---------- Data supplied
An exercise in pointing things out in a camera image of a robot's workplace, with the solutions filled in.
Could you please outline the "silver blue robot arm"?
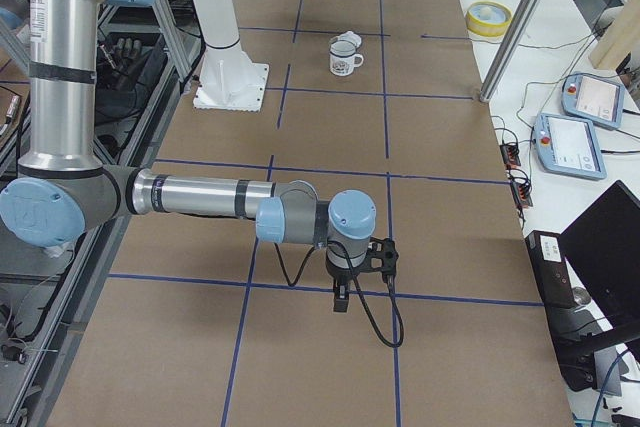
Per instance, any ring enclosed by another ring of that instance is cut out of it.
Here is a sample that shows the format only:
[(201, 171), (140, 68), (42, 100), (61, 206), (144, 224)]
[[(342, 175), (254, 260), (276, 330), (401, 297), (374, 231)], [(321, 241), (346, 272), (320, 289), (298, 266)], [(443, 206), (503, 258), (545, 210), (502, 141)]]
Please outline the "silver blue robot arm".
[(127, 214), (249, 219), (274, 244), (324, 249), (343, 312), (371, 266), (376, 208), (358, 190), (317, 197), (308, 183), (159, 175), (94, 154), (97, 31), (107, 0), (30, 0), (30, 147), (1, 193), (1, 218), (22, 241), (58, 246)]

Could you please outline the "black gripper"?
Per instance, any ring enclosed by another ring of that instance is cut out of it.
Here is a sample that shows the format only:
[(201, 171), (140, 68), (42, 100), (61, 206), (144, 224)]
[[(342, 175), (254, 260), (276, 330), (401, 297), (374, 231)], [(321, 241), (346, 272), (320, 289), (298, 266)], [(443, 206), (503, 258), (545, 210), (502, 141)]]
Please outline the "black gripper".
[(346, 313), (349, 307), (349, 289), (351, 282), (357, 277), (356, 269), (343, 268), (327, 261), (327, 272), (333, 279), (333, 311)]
--------------------
---------- Data supplied
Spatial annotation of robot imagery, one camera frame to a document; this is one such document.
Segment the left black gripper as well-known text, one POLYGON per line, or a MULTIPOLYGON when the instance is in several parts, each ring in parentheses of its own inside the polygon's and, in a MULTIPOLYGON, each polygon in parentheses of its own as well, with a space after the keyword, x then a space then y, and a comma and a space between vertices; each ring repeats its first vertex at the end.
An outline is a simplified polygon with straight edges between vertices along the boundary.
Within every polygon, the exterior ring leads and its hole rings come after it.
--------------------
---------- Data supplied
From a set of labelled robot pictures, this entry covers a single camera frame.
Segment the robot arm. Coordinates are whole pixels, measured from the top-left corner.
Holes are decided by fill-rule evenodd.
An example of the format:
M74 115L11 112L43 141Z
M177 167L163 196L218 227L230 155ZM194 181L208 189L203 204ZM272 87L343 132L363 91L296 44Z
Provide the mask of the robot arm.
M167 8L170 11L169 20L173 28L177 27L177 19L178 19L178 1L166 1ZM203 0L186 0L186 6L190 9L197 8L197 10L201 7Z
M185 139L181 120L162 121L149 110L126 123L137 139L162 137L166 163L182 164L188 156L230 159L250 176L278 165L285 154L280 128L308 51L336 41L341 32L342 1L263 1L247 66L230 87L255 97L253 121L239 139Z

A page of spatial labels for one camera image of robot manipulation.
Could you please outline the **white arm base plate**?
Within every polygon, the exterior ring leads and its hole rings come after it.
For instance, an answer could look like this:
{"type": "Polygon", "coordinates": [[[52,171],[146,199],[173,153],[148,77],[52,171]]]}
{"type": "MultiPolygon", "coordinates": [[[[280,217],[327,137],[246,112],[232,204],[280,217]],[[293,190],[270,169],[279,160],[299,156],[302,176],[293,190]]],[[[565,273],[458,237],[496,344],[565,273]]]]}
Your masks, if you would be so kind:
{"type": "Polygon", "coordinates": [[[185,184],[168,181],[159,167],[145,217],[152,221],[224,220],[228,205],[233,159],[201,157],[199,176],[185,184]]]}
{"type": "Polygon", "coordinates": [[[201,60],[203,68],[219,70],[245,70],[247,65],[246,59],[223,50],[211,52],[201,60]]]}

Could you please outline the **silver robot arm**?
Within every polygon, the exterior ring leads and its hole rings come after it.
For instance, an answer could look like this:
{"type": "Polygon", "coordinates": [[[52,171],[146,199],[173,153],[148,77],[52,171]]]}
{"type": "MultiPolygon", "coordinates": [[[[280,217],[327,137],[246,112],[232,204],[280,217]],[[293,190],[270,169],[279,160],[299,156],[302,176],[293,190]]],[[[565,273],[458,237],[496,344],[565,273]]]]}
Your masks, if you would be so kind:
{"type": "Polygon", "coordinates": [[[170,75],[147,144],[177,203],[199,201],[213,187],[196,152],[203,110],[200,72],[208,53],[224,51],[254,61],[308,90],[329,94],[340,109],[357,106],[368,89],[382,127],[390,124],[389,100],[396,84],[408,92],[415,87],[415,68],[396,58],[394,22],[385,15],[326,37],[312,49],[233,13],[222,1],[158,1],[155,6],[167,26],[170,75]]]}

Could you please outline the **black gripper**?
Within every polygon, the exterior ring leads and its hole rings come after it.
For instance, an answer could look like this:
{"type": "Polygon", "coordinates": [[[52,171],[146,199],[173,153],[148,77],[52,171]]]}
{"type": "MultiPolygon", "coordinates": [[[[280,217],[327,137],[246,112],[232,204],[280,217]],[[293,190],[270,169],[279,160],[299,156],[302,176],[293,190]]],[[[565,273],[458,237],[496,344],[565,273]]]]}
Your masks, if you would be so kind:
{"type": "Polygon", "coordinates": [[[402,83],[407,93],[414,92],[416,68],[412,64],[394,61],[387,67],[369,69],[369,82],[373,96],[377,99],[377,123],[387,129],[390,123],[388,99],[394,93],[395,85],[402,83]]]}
--------------------
● Work task
Reproduce verbatim only the segment of the listing bounded by the line containing "Holes are decided by fill-rule evenodd." and the line containing "Could you please outline the **white", with both boundary lines included.

● Result
Holes are decided by fill-rule evenodd.
An example of the format:
M74 115L11 112L43 141Z
M177 167L163 196L218 227L230 155ZM194 181L208 189L203 204ZM272 87L343 132L363 91L296 44Z
Provide the mask of the robot arm.
M167 8L170 11L169 20L173 28L177 27L177 19L178 19L178 1L166 1ZM203 0L186 0L186 6L190 9L197 8L197 10L201 7Z
M185 139L181 120L162 121L149 110L126 123L137 139L162 137L166 163L182 164L188 156L230 159L250 176L278 165L285 154L280 128L308 51L336 41L341 32L342 1L263 1L247 66L230 87L255 97L253 121L239 139Z

A page of spatial labels for one camera image of robot manipulation.
Could you please outline the **white arm base plate**?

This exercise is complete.